• Castor Chan

Should the Bahrain GP Have Been Dealt with Differently?



There was a big commotion over Romain Grosjean’s incident last weekend. Many were relieved to see that he was alright and got out of the situation fairly quickly, with him reaching medical help soon after. The whole community was also incredibly appreciative of the track marshals and medical team for their rapid reactions. But what raised a storm of complaints was the number of times the accident was replayed during the live televising and that the race continued almost immediately after.


Media Coverage


Regardless of the publicity of the sport and therefore the incident, the consensus seemed to be that most disapproved of the way the media showed the crash. Not only was it replayed often, but numerous angles were also run, even the onboard front-facing camera above the drivers’ heads. (the feed was cut before the car hit the barrier) There was backlash on social media from fans who were unhappy about it, citing that it was inconsiderate to his family, that it would have been better to lessen the replays and to put a warning ahead of time for young fans or those who did not wish to see it. Some also commented on how the media often followed the drivers around, saying that they shouldn’t have to see the replays (as they were also broadcast in the paddock) and deal with the cameras watching their every action in an already serious situation.


Daniel Ricciardo was the most vocal driver about it, saying, “the way the incident of Grosjean was broadcast over and over, the replays, it was completely disrespectful and inconsiderate for his family, for all our families, watching…. For me, it was entertainment and they are playing with all our emotions and I thought it was pretty disgusting.” He also said in another interview, “it was cold-blooded for them to show it how they did.” Sebastian Vettel made a more subtly worded comment, "People like crashes and maybe sometimes they forget that we are behind the wheel. I guess you could say it’s part of the show, so that’s why I disappeared and tried not to look at the images too much.”


Understandably, the incident happened on the very first lap of the race, so there wasn’t much race footage to be shown. Furthermore, a certain amount of coverage helped audiences see that Grosjean was mostly unharmed, and social media updates from him, the medical staff and the Haas F1 team gave fans reassurance on his condition. According to the latest team statement, he is unharmed apart from minor burns on his limbs. It also allowed viewers to see (in an unfortunate scenario) how important the halo, a protection device made mandatory in 2018, is for the safety of the drivers. Despite it being proven to be useful time and time again in previous cases, (Charles Leclerc and George Russell in the 2018 and 2020 Belgian Grands Prix respectively) the debate will most certainly be ended this weekend. And the work that the safety crew does was brought to the well-deserved limelight after quick action was made and Grosjean was safely escorted to medical assistance.


Continuation of the Race


Some fans thought that the race should not have continued after the crash, and watching the drivers sitting around in the paddock, it didn’t seem like a far-fetched opinion. The incident was on a bigger scale than what is usually seen on track, and its speed and the burst of flames threw everyone off. Shock ran through the paddock at the sight of the accident, and radios coming back after rang with concern, in particular those of Ferrari driver Leclerc and Alpha Tauri driver Daniil Kvyat. The frequently replayed scene was shown across displays at the circuit, a stark reminder of the close call that just occurred. As Ricciardo remarked, “everyone you look at, their eyes are staring at the screen, so nobody’s focused on the race, no one’s focused on what we’ve got to do the next hour and a half.” Fans took to Twitter asking for a stop to the race.

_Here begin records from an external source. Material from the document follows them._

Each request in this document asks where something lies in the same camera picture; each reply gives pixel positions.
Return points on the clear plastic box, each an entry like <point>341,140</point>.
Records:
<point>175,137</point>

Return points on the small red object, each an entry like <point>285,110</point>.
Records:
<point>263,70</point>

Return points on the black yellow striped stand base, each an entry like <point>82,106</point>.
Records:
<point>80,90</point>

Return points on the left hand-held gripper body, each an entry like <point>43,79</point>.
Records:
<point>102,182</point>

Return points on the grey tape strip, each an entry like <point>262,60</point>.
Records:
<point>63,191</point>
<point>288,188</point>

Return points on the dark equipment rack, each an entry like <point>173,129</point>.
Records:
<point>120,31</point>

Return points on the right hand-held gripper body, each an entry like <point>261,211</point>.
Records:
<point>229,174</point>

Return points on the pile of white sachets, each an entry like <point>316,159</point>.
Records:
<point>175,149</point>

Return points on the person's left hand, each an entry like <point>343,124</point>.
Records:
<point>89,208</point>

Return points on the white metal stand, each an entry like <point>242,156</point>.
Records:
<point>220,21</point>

Of course, it would be remiss to ignore that motorsport is an industry, and there are many stakeholders in it. There was a huge amount of money invested, from the circuit, the organisation, the teams, the hospitality and so on, and unless a catastrophic accident had impacted a large number of people, the race would realistically continue. Ultimately, that was the scenario that the stewards agreed on, and the race was held as it left off from the lap 1 incident.


Mental Health Awareness


After the race, which thankfully went on relatively safely apart from two incidents involving the Racing Points (leading to a double DNF), drivers were repeatedly questioned on the incident. In particular, Leclerc mentioned that he “was feeling very bad” and “worrying and waiting for news about him.” This echoed the sentiment of many fans especially across Twitter, where there were a lot of mentions of mental health, people calling out their concern, and advocating for mental health evaluations. This comes at a time where F1 is seeking to add new values to the sport, with their human rights statement and the We Race As One slogan. It would be much appreciated from the community if mental health was made a priority as well, especially in such a public and potentially dangerous sport. A good start could be to have consultations available for everyone, whether driver, mechanic or paddock personnel. The incident was seen by and probably impacted many, so it would be good to see support being offered by the organisation.


A big thank you to the track personnel who reacted quickly and all the safety measures developed that led to Romain being safe today. It was heartwarming to see all the support messages for him, and knowing that he is in the hands of the medical team is a big relief. Hopefully, F1 will listen to the community’s requests for more emphasis on mental health and their opinions on today’s race, and continue the improvements made in the sport.